The church’s long history of turpitude, including its recent bathos in American politics, leaves me dismayed and diffidence. These unfinished, unrefined thoughts are nothing more than a lone wolf’s howls (etymological meaning of cynic) in the dark. They are but phatic noises that spit into the rarified air. Concerning the church in need of reforms, Martin Luther’s stubborn stance before the Imperial Worm seeps into my troubled soul. His certitude inspires confidence and provokes a sufferance. In rare moments of clarity, my faith’s beliefs, convictions and assumptions, as tenuous as they become, are all I possess. In other moments when clarity escapes me, I am emptied of redolence and full of doubts. No matter how I stumble through them, history’s redemptive narratives fail to confirm the narratives of Biblical faith. The facts of contemporary religious life simply cannot validate the tenets of my informed faith. The promises in the Abrahamic covenant and in Jesus’ church mandate have failed in their fulfillment.
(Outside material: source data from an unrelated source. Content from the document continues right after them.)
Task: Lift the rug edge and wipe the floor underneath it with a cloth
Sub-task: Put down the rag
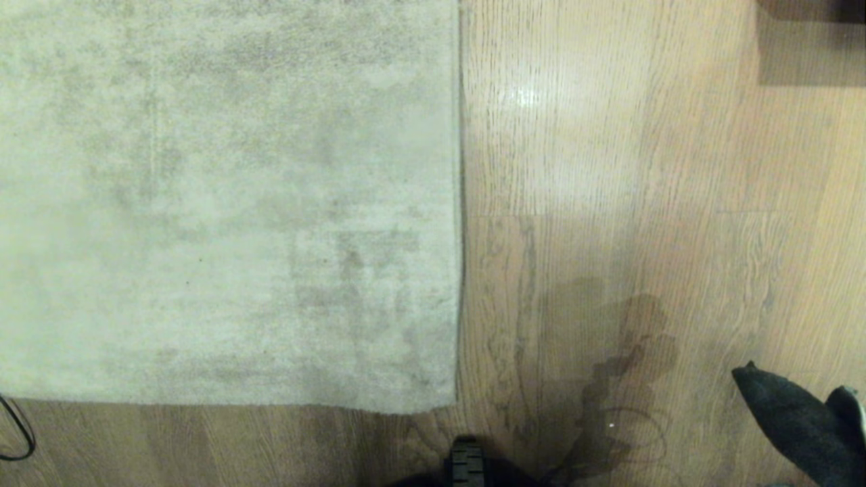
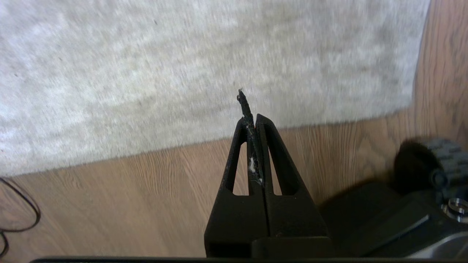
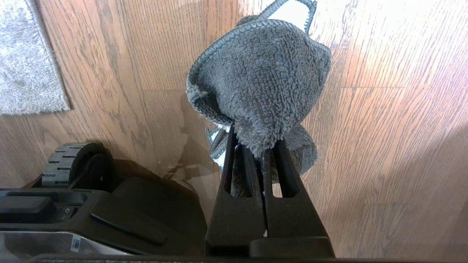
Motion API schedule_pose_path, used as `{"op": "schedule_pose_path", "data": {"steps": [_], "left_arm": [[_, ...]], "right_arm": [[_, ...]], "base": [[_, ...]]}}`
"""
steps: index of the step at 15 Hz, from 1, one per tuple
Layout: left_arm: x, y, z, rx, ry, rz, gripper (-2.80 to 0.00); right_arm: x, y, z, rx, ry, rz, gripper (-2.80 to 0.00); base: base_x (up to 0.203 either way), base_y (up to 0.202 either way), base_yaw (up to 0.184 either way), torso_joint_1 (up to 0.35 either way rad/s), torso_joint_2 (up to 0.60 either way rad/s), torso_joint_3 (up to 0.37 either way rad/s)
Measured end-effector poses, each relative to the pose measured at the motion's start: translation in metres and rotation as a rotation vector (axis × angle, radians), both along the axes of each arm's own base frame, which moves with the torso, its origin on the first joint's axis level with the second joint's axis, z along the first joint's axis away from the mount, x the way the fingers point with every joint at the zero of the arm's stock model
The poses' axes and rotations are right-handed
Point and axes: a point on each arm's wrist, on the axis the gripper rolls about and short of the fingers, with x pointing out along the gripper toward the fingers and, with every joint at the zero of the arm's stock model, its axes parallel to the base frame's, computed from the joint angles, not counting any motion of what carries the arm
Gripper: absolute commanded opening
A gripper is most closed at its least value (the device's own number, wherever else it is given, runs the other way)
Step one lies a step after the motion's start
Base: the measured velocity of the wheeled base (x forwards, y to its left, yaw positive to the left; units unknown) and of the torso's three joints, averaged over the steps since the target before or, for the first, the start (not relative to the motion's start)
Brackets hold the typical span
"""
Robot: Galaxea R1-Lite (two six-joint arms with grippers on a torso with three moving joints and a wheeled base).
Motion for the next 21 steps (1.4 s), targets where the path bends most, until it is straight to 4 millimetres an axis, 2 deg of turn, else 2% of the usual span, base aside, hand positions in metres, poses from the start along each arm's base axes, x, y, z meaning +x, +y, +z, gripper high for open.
{"op": "schedule_pose_path", "data": {"steps": [7,21], "left_arm": [[-0.003,0.0003,-0.0017,-0.066,-0.027,0.016,-2.8],[-0.003,0.0004,-0.0016,-0.068,-0.028,0.017,-2.8]], "right_arm": [[0.0,0.0,-0.0001,0.0,0.0,0.0,-2.8],[0.0,0.0,0.0,0.0,0.0,0.0,-2.8]], "base": [[0.0,0.0,0.0,0.0,0.0,0.0],[0.0,0.0,0.0,0.0,0.0,0.0]]}}
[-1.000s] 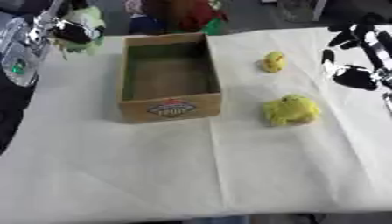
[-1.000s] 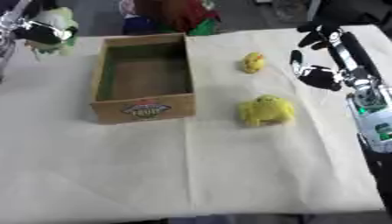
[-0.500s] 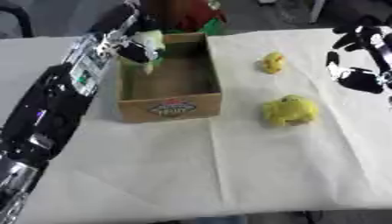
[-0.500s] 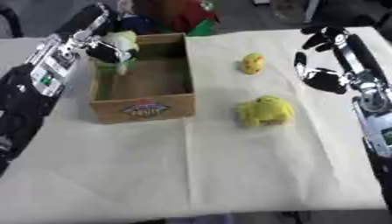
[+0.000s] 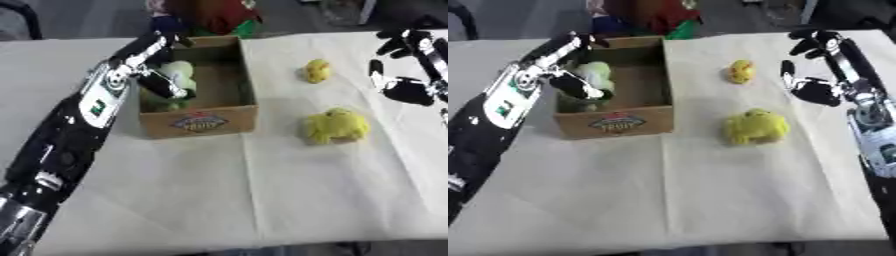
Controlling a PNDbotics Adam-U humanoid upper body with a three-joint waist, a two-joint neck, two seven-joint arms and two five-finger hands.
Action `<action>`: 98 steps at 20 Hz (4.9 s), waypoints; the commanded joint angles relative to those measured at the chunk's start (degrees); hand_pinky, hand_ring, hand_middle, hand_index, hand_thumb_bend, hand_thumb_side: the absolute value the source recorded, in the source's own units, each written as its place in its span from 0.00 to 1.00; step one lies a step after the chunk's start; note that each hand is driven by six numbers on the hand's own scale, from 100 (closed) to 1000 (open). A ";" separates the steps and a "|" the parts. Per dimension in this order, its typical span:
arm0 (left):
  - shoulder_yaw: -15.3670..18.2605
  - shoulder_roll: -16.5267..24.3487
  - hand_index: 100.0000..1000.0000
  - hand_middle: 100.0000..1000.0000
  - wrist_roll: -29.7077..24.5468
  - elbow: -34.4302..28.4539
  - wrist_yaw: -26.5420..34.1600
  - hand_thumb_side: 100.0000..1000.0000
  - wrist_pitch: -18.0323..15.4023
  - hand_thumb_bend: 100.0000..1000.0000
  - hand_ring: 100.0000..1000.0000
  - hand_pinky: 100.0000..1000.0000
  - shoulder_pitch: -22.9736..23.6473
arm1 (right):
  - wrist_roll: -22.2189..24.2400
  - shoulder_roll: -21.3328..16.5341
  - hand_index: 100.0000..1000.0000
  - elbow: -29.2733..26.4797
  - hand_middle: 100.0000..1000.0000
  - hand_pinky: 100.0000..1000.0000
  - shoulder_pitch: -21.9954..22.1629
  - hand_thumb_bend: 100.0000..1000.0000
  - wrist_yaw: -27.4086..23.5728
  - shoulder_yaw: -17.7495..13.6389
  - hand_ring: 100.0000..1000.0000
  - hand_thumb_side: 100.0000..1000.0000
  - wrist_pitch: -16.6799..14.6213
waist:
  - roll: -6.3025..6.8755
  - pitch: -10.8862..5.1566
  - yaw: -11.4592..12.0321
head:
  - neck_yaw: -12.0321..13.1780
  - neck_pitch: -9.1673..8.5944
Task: Pick up objects on the table and place them in the box.
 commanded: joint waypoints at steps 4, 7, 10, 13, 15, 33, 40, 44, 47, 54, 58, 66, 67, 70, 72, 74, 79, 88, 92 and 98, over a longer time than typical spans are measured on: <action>4.08 7.94 0.78 0.66 5.75 -16.19 17.73 0.00 4.64 0.53 0.66 0.71 6.37 | 7.68 -7.19 0.85 2.76 0.70 0.77 -1.20 0.20 0.32 0.99 0.80 0.06 -4.31 | -0.42 -0.63 1.20 | -1.11 0.27; 5.78 9.74 0.77 0.64 7.87 -22.08 22.92 0.00 6.41 0.50 0.64 0.70 11.25 | 14.07 -9.57 0.87 3.99 0.74 0.79 -1.04 0.26 -0.08 2.46 0.82 0.08 -6.86 | -0.55 -0.51 1.79 | -1.51 0.27; 7.15 9.74 0.77 0.63 8.85 -25.40 25.37 0.00 7.62 0.49 0.63 0.69 15.01 | 20.29 -10.38 0.88 5.14 0.76 0.80 -1.06 0.30 -0.62 4.30 0.83 0.08 -8.90 | -0.66 -0.47 2.22 | -1.80 0.27; 7.91 9.25 0.77 0.62 9.36 -27.04 26.72 0.00 8.29 0.48 0.62 0.69 17.35 | 24.63 -9.74 0.88 5.93 0.77 0.81 -1.22 0.31 -0.32 5.94 0.83 0.08 -10.56 | -0.64 -0.47 2.46 | -2.10 0.27; 8.34 9.00 0.77 0.62 9.87 -27.97 27.35 0.00 8.44 0.48 0.62 0.69 18.42 | 26.05 -8.68 0.88 6.65 0.77 0.81 -1.61 0.32 0.69 6.86 0.83 0.09 -11.31 | -0.59 -0.49 2.61 | -2.31 0.27; 10.71 7.57 0.76 0.61 11.94 -30.05 28.40 0.00 9.24 0.45 0.61 0.67 23.32 | 19.12 -3.96 0.79 17.85 0.64 0.68 -3.45 0.31 15.95 6.13 0.65 0.29 -12.90 | -0.53 -0.78 4.22 | -2.88 0.27; 11.11 7.33 0.76 0.61 12.16 -30.27 28.54 0.00 9.21 0.45 0.61 0.66 23.89 | 8.04 -4.62 0.63 13.26 0.42 0.57 -4.88 0.18 15.61 4.07 0.43 0.22 -11.31 | -0.49 -0.88 4.09 | -2.72 0.27; 11.56 7.27 0.76 0.61 12.27 -31.30 29.08 0.00 8.99 0.44 0.61 0.66 24.44 | 6.89 -4.91 0.63 8.62 0.41 0.58 -8.89 0.19 12.61 4.13 0.43 0.19 -10.93 | -0.53 -1.14 4.34 | -2.86 0.27; 11.36 6.99 0.76 0.60 12.09 -32.17 29.78 0.00 8.90 0.44 0.60 0.65 24.89 | 7.64 -3.77 0.64 7.96 0.42 0.58 -13.20 0.22 11.65 4.61 0.44 0.20 -10.76 | -0.55 -1.39 4.89 | -3.19 0.27; 9.67 5.49 0.75 0.58 10.46 -33.93 31.34 0.00 8.67 0.43 0.58 0.64 24.23 | 8.12 5.43 0.66 16.95 0.43 0.59 -21.02 0.20 17.31 4.73 0.46 0.19 -11.53 | -0.51 -1.43 7.87 | -4.43 0.27; 8.85 4.26 0.75 0.58 9.58 -34.33 32.10 0.00 8.78 0.43 0.58 0.64 23.28 | 6.15 11.91 0.66 22.84 0.44 0.58 -23.39 0.19 22.42 3.22 0.46 0.17 -11.87 | -0.36 -1.38 10.07 | -5.38 0.27; 8.05 2.99 0.75 0.58 8.55 -34.43 32.65 0.00 8.99 0.43 0.57 0.63 22.69 | 0.07 19.77 0.91 29.42 0.81 0.72 -24.96 0.35 33.12 1.20 0.80 0.03 -11.39 | -0.17 -1.28 12.56 | -6.82 0.27; 8.06 2.93 0.75 0.58 8.56 -34.40 32.70 0.00 9.01 0.43 0.57 0.63 22.69 | -0.40 20.06 0.92 29.39 0.84 0.74 -24.95 0.34 34.20 1.36 0.83 0.01 -11.64 | -0.18 -1.26 12.59 | -6.85 0.27; 8.07 2.84 0.76 0.58 8.49 -34.29 32.79 0.00 9.10 0.43 0.57 0.63 22.74 | -1.78 20.20 0.95 28.40 0.90 0.78 -24.85 0.32 35.96 1.72 0.89 0.00 -12.49 | -0.21 -1.24 12.47 | -6.75 0.27; 8.15 2.86 0.76 0.58 8.44 -34.18 32.77 0.00 9.14 0.43 0.57 0.63 22.89 | -2.58 19.53 0.95 27.33 0.88 0.78 -24.79 0.31 35.35 1.66 0.88 0.00 -12.99 | -0.20 -1.23 12.24 | -6.58 0.27; 8.29 2.99 0.76 0.58 8.49 -34.10 32.76 0.00 9.14 0.43 0.57 0.63 23.09 | -2.94 18.04 0.94 25.99 0.87 0.77 -24.88 0.23 33.74 1.31 0.87 0.00 -12.90 | -0.21 -1.25 11.96 | -6.37 0.27; 8.69 3.47 0.76 0.58 8.66 -33.81 32.60 0.00 9.22 0.42 0.57 0.63 23.74 | -3.23 12.14 0.93 24.11 0.86 0.78 -25.63 0.33 30.53 -0.01 0.86 0.00 -10.48 | -0.53 -1.37 10.78 | -5.99 0.27; 9.19 3.86 0.76 0.58 8.63 -33.76 32.31 0.00 9.11 0.42 0.57 0.63 24.32 | -7.04 4.47 0.91 31.17 0.82 0.75 -23.74 0.34 31.06 -6.22 0.84 0.00 -2.09 | -0.61 -1.36 9.68 | -5.17 0.27; 9.23 3.76 0.76 0.58 8.47 -33.79 32.31 0.00 9.10 0.42 0.58 0.63 24.45 | -9.15 4.08 0.90 36.64 0.81 0.75 -23.13 0.35 31.92 -8.28 0.83 0.00 2.03 | -0.45 -1.37 9.66 | -5.19 0.27; 9.35 3.72 0.76 0.58 8.30 -33.82 32.31 0.00 9.11 0.42 0.58 0.63 24.64 | -9.85 4.03 0.89 41.70 0.81 0.75 -22.49 0.35 32.92 -9.22 0.83 0.03 4.47 | -0.28 -1.33 9.69 | -5.37 0.27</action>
If indeed redemption history’s numinous transitions follow a 500-year cycle in the past four millenniums, then perhaps the church is at the next crest of a spiritual renewal. On this quincentenary of the Protestant Reformation, I dare look up to the heavens in guarded hope. Like Simeon and Anna at the temple, I dare pray for the church’s reformation, if not transformation, in earnest anticipation. All the same, this cynic howls, even in prayerful hope.